Seven months since the September summit in the UK, this discussion has once again taken on an immense significance as reports start to emerge that the bank is being tasked as MDTF manager by the DfID after all. Worse still, the Economic Relations Division under the finance ministry – the gatekeeper for foreign aid, grants and loans coming into Bangladesh – is also playing a part in backing the World Bank. This is not new. The ERD has in the past repeatedly compromised Bangladesh’s interests by indicating that the country is open to the idea of multilateral loans to finance climate change adaptations – anathema to the LDC group’s negotiating position at the UNFCCC that all adaptations funding must be in the form of loans and grants. An undated internal document, created in the wake of the London summit, now indicates that the ERD envisions the World Bank as the administrator of the secretariat which will control the multi donor trust fund in question. With a government comprised of elected representatives now in place, perhaps it is time that the finance ministry takes the ERD to task over the role that it is playing, in not only compromising Bangladesh’s position at UN negotiations, but also in undermining the idea of a national representative authority to oversee the fund, rather than a multilateral lender with an abysmal record of corruption and ineptitude.
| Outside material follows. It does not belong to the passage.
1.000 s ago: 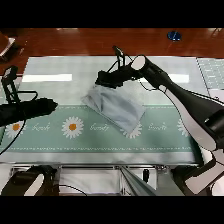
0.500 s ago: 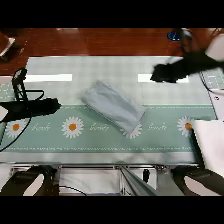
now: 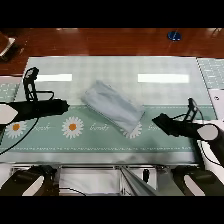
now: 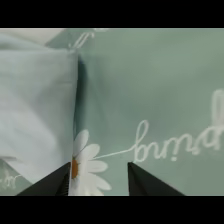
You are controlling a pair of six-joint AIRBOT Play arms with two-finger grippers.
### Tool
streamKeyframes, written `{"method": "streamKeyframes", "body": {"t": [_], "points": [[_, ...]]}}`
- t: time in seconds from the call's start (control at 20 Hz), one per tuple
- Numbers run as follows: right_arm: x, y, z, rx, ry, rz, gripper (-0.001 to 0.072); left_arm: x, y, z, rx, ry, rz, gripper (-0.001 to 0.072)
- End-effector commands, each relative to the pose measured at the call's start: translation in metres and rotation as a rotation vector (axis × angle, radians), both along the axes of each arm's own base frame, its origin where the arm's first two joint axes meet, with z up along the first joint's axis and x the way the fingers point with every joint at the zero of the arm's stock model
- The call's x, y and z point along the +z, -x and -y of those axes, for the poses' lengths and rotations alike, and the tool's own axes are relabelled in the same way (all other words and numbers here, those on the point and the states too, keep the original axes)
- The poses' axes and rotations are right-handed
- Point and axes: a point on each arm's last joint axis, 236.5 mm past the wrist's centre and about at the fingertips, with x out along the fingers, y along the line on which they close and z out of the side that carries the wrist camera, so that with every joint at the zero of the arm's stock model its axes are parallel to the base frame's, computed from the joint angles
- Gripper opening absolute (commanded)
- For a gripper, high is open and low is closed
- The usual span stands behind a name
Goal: Fold the shirts.
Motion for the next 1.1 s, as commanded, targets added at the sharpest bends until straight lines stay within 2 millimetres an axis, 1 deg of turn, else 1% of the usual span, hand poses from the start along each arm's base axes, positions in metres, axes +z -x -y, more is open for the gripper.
{"method": "streamKeyframes", "body": {"t": [0.0, 0.15, 0.25, 0.35, 0.45, 0.5, 0.55, 0.6, 0.7, 0.8, 0.85, 0.9, 1.0, 1.05], "points": [[-0.024, -0.007, -0.032, 0.007, -0.168, -0.065, 0.0414, -0.006, 0.000, 0.012, -0.025, 0.002, -0.012, 0.0018], [-0.037, -0.015, -0.059, 0.093, -0.244, -0.143, 0.0414, -0.014, 0.002, 0.016, -0.041, -0.004, -0.034, 0.0018], [-0.046, -0.021, -0.076, 0.154, -0.247, -0.189, 0.0414, -0.016, 0.002, 0.016, -0.040, -0.005, -0.040, 0.0018], [-0.047, -0.033, -0.091, 0.204, -0.254, -0.201, 0.0402, -0.016, 0.001, 0.016, -0.040, -0.005, -0.042, 0.0018], [-0.044, -0.051, -0.100, 0.219, -0.254, -0.185, 0.0401, -0.016, 0.002, 0.016, -0.041, -0.006, -0.042, 0.0018], [-0.042, -0.059, -0.104, 0.228, -0.265, -0.188, 0.0361, -0.016, 0.002, 0.016, -0.041, -0.006, -0.042, 0.0018], [-0.038, -0.066, -0.108, 0.248, -0.272, -0.177, 0.0231, -0.016, 0.001, 0.016, -0.040, -0.006, -0.042, 0.0018], [-0.031, -0.074, -0.112, 0.296, -0.271, -0.139, 0.0039, -0.016, 0.001, 0.016, -0.040, -0.006, -0.042, 0.0018], [-0.002, -0.090, -0.122, 0.385, -0.285, -0.053, 0.0025, -0.016, 0.001, 0.016, -0.040, -0.006, -0.042, 0.0018], [0.037, -0.108, -0.130, 0.478, -0.272, 0.039, 0.0025, -0.016, 0.002, 0.016, -0.041, -0.006, -0.043, 0.0018], [0.060, -0.119, -0.132, 0.502, -0.264, 0.095, 0.0025, -0.016, 0.002, 0.016, -0.041, -0.006, -0.042, 0.0018], [0.088, -0.130, -0.134, 0.520, -0.253, 0.167, 0.0025, -0.016, 0.002, 0.016, -0.041, -0.007, -0.042, 0.0018], [0.142, -0.148, -0.131, 0.534, -0.199, 0.291, 0.0024, -0.016, 0.002, 0.016, -0.041, -0.007, -0.042, 0.0018], [0.169, -0.154, -0.127, 0.544, -0.169, 0.342, 0.0025, -0.016, 0.002, 0.016, -0.041, -0.007, -0.042, 0.0018]]}}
Most of all, if the World Bank is indeed reluctant to manage the fund, as bank insiders are claiming, and with the DfID’s reservation of an unelected government no longer valid, there is little reason or rationale on their own parts to be continuing secret negotiations to this end.
   

The MDTF is only one of several funds that the Bangladesh government will have access to in the coming years, in implementing its climate change adaptations programmes. Apart from bilateral and multilateral funding, the country will also have its own budgetary provisions at its disposal as well as UNFCCC funds created for the LDC negotiating group. Under these circumstances it is of utmost importance that the government convenes a national authority — comprising people’s elected representatives, donors, NGOs and civil society — to coordinate these funds and bring some coherence in their utilisation. The idea is to avoid duplication of bureaucracy and programmes, in order for the most efficient use of the billions of dollars in question. The government of Sheikh Hasina deserves plaudits for already laying the groundwork for such a national authority through the creation of two separate cabinet committees that will not only decide on the country’s climate change policy direction, but also oversee the fund flow. This principle should now be extended to include a broader section of the stakeholders in the climate change arena, not the least of them being members of parliament from areas likely to be worst affected by climate change, but also including leading Bangladeshi academics on the issue, as well as the donors and civil society. Such a body could play a tremendous role in ensuring the appropriateness of the country’s climate change policies, and the effectiveness of the funds flowing in to help tackle rising sea levels, an increasing intensity and frequency of floods and cyclones, and a myriad of other debilitating fallouts of global warming.